Additionally, there is a wealth of potable water system guidance and documentation available.  Care must be taken to ensure that the relevant details needed are extracted without watering down or losing the impact of an holistic Water Safety Plan approach for the entire in-premise water supply. 

Interdisciplinary Team for Safe Design & Operation Guidance

Engineering, microbiological, hygienic and clinical application knowledge are required to piece together and create robust, relevant hazard and risk recognition in such compromised patient group areas.  Indeed, a multi-disciplined team of experienced experts to draw together relevant peer reviewed evidence and create the guidance as a best practice document is highly desirable.  Architects need to be part of the loop – to both give and receive information and to ensure future designs reflect best practice – otherwise the same errors will be made, and the lifetime of the in-premise water supply compromised because of them.

Embracing Waterless Patient Care

The presence of water outlets within high risk units or clean rooms is already in the spotlight with a steady stream of publications confirming that by removing water sources there is a reduction in Gram negative infections and a reduction in antibiotic usage (Catho, 2021; Hopman, 2017; Shaw, 2018; van der Zwet, 2022).  Convincing clinical staff that it is not necessary to have a handwash basin present in the room is a challenge, however, the level of supporting data is difficult to ignore, and the change in working practices found not burdensome.  For water to be present in high risk patient areas it should be proven that the water quality is under control and presents low threat for all potential users, with verification of control measures demonstrated clearly and transparently.  The planning phase of patient care units should pre-empt the need for extensive water control measures yet there remain considerable challenges with poor hygienic design for new healthcare build or refurbishment projects.

With the vulnerability of immunocompromised patient groups, the nature of their underlying conditions and current targeted treatment regimens, are today’s in-premise water systems safe enough for their provision?

We support Inkster’s call for expert input into specialised safe water design guidance for high risk patient groups. Would you agree?


  • Catho G, Martischang R, Boroli F, Chraïti MN, Martin Y, Koyluk Tomsuk Z, Renzi G, Schrenzel J, Pugin J, Nordmann P, Blanc DS, Harbarth S. Outbreak of Pseudomonas aeruginosa producing VIM carbapenemase in an intensive care unit and its termination by implementation of waterless patient care. Crit Care. 2021 Aug 19;25(1):301. doi: 10.1186/s13054-021-03726-y.

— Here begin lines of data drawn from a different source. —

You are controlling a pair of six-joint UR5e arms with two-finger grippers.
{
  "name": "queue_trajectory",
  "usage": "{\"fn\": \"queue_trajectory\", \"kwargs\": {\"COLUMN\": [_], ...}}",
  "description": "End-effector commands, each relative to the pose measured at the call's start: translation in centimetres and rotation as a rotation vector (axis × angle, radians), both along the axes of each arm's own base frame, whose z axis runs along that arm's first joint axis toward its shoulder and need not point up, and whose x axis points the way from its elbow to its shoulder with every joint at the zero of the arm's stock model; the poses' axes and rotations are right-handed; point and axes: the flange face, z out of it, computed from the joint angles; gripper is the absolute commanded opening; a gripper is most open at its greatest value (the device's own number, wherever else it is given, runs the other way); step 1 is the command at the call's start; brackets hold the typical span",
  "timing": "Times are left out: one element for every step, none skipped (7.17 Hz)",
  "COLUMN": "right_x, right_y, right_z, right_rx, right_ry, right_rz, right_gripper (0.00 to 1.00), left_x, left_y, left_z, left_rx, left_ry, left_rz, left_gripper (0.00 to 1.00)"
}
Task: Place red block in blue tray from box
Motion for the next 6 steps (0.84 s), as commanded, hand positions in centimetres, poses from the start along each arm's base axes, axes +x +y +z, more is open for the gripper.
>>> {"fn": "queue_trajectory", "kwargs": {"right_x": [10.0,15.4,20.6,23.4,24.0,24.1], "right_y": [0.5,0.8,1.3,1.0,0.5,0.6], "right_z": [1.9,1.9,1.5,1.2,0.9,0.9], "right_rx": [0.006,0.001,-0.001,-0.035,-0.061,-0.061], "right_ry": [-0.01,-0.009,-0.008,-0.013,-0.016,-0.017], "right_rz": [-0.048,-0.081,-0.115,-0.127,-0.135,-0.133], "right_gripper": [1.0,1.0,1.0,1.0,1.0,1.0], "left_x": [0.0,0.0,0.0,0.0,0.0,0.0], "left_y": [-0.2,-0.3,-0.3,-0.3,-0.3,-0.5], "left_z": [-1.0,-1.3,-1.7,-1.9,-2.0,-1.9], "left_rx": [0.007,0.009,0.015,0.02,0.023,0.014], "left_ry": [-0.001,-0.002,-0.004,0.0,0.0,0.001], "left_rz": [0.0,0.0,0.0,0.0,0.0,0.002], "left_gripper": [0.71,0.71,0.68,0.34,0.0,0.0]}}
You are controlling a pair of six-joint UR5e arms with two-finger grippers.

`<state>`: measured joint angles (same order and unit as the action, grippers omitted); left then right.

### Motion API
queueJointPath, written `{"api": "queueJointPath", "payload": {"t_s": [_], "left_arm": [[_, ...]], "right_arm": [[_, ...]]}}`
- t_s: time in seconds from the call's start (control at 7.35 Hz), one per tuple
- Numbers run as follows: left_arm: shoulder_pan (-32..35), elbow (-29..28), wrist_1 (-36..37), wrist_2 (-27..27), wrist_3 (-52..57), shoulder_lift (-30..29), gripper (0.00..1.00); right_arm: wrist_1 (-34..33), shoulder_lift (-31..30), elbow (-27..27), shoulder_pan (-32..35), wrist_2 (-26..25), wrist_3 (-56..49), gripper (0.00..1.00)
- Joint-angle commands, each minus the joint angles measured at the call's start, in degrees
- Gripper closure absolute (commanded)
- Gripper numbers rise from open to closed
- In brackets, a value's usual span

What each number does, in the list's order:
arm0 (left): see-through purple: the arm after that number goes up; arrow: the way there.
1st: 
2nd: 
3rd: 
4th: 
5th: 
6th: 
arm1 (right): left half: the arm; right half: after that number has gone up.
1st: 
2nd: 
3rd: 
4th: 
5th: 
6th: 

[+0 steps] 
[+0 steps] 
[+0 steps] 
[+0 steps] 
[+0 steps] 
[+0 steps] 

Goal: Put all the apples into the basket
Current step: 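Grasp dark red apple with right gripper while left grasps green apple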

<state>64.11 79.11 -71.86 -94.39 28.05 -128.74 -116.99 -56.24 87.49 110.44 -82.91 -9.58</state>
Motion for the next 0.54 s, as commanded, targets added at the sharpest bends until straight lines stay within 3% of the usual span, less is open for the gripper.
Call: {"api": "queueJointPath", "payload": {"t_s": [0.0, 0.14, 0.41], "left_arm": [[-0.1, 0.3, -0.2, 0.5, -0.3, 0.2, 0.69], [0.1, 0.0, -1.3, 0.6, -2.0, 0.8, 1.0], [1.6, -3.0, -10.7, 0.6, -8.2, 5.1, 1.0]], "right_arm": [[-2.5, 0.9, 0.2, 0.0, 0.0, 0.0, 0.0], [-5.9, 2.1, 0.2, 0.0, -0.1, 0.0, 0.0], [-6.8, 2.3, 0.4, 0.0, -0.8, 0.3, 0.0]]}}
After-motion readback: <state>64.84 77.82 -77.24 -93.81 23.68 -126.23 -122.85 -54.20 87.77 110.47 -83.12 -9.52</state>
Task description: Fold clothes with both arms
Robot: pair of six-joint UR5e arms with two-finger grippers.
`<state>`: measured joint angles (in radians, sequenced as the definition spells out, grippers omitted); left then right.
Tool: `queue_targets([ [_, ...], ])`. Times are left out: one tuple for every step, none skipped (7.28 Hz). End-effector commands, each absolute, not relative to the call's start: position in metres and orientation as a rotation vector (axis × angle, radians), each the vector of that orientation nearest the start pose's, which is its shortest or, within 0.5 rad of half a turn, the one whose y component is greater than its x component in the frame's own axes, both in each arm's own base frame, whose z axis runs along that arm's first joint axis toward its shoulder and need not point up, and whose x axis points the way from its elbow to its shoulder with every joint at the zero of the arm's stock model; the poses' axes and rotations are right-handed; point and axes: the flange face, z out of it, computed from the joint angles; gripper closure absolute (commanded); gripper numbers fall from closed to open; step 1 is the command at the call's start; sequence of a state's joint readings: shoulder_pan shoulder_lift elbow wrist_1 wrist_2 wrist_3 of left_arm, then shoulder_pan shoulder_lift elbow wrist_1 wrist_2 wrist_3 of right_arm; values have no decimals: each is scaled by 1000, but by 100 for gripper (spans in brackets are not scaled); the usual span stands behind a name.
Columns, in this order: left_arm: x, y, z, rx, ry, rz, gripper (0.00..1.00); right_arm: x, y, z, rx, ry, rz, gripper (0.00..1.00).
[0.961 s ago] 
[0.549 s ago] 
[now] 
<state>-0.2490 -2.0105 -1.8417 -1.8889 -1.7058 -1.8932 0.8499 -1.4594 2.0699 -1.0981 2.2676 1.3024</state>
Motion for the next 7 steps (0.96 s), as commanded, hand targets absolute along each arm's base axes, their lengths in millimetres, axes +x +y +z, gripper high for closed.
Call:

PMID: 34412676; PMCID: PMC8376114.
  • Hopman J, Tostmann A, Wertheim H, Bos M, Kolwijck E, Akkermans R, Sturm P, Voss A, Pickkers P, Vd Hoeven H. Reduced rate of intensive care unit acquired gram-negative bacilli after removal of sinks and introduction of ‘water-free’ patient care. Antimicrob Resist Infect Control. 2017 Jun 10;6:59. doi: 10.1186/s13756-017-0213-0. PMID: 28616203; PMCID: PMC5466749
  • Inkster T, Peters C, Dancer S. Safe design and maintenance of bone marrow transplant units: a narrative review. Clin Microbiol Infect. 2022 Apr 2:S1198-743X(22)00173-2. doi: 10.1016/j.cmi.2022.03.032. Epub ahead of print. PMID: 35378272.
  • Shaw E, Gavaldà L, Càmara J, Gasull R, Gallego S, Tubau F, Granada RM, Ciercoles P, Dominguez MA, Mañez R, Carratalà J, Pujol M. Control of endemic multidrug-resistant Gram-negative bacteria after removal of sinks and implementing a new water-safe policy in an intensive care unit. J Hosp Infect. 2018 Mar;98(3):275-281. doi: 10.1016/j.jhin.2017.10.025. Epub 2017 Nov 28. PMID: 29104124.
  • van der Zwet WC, Nijsen IEJ, Jamin C, van Alphen LB, von Wintersdorff CJH, Demandt AMP, Savelkoul PHM. Role of the environment in transmission of Gram-negative bacteria in two consecutive outbreaks in a haematology-oncology department. Infect Prev Pract. 2022 Feb 25;4(2):100209. doi: 10.1016/j.infpip.2022.100209. PMID: 35295671; PMCID: PMC8918851.